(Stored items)

* * *

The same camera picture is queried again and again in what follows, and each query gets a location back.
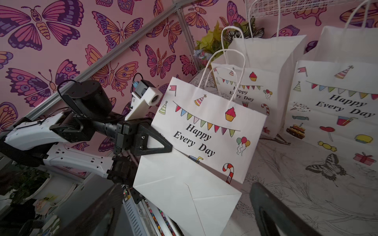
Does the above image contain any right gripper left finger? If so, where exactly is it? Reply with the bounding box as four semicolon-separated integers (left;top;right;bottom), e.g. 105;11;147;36
56;185;123;236

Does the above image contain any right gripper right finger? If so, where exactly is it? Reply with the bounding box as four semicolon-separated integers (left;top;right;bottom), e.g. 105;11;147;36
250;183;320;236

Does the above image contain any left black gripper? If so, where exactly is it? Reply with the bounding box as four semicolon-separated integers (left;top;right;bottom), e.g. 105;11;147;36
113;118;173;156

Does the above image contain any white party paper bag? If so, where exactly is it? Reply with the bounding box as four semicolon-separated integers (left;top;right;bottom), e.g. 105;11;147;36
132;49;268;236

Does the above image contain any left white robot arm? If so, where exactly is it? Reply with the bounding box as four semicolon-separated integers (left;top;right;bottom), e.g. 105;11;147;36
1;80;172;186

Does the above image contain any potted green plant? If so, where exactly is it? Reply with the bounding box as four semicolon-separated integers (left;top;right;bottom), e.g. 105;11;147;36
193;18;265;68

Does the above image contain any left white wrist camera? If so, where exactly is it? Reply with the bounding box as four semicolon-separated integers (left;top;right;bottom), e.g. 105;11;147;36
125;80;163;121

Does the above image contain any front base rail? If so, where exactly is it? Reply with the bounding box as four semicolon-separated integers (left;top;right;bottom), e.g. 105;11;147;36
122;185;184;236

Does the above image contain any white wire wall basket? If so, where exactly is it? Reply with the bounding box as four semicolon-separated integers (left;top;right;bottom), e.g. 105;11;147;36
244;0;361;18

* * *

No line before the one with "Does the above image contain any white party" belongs in the answer; copy that line and the rest of the records exactly.

Does the above image contain any white party paper bag? If so, where exactly is it? Reply with the bounding box as four semicolon-separated integers (left;top;right;bottom), e.g. 105;11;147;36
132;49;268;236

Does the above image contain any left white robot arm? If so, where exactly is it? Reply with the bounding box as four semicolon-separated integers (left;top;right;bottom), e.g. 105;11;147;36
1;80;172;186

Does the above image contain any potted green plant? If so, where exactly is it? Reply with the bounding box as four semicolon-separated integers (left;top;right;bottom), e.g. 105;11;147;36
193;18;265;68

Does the above image contain any left white wrist camera? If so, where exactly is it? Reply with the bounding box as four semicolon-separated integers (left;top;right;bottom), e.g. 105;11;147;36
125;80;163;121

Does the above image contain any front base rail? If so, where exactly is it? Reply with the bounding box as four semicolon-separated integers (left;top;right;bottom), e.g. 105;11;147;36
122;185;184;236

Does the above image contain any white wire wall basket? If so, where exactly is it? Reply with the bounding box as four semicolon-separated integers (left;top;right;bottom), e.g. 105;11;147;36
244;0;361;18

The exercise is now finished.